Working to strengthen the science and support forensic practice through applied research. Developing new methods to detect buried remains and predict deposition sites; producing new standards for identification of the deceased including the assessment of sex, age, and population affinity; utilising new technology to visualize cut marks and thermal damage to bone.
Members of the group are highly experienced in the application of anthropological and archaeological techniques in criminal investigations and mass fatality incidents. We have an international portfolio and have worked with multiple government and non-government agencies investigating individual unexplained deaths, war crimes and terrorist incidents. We have assisted with the repatriation of numerous modern and historic military casualties from the wars in Iraq, Afghanistan, First and Second World Wars. Individual research interests include the analysis of skeletal trauma, pathological markers on the skeleton, taphonomic changes to human remains, and identification and interpretation of highly fragmented and burnt remains.
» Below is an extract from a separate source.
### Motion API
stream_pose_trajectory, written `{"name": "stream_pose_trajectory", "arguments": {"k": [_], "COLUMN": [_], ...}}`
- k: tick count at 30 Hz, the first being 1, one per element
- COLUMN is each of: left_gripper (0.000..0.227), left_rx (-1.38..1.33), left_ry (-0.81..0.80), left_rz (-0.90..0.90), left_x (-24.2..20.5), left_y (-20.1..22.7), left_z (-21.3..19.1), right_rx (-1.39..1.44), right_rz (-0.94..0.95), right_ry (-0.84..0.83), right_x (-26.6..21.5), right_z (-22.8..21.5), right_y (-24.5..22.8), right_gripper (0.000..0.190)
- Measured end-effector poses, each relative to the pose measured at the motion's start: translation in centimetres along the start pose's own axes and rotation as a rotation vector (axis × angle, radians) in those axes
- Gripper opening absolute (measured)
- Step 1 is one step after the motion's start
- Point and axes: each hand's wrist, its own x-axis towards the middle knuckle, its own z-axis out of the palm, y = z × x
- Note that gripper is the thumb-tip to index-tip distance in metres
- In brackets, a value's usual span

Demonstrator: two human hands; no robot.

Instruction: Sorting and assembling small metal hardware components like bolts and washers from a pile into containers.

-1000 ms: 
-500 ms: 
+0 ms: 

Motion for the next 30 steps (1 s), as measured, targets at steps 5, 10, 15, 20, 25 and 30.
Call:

In premodern populations projects have included studies in funerary archaeology and the relationship between health, disease and social status.
Researchers within the group are Members of the American Academy of Forensic Sciences, Members of the British Association for Forensic Anthropology (BAFA), the British Association for Human Identification (BAHID) the International Society of Forensic Genetics (ISFG), the Chartered Society of Forensic Sciences (CSFS), the Royal Anthropological Institute (RAI) and the Chartered Institute for Archaeology (CIfA).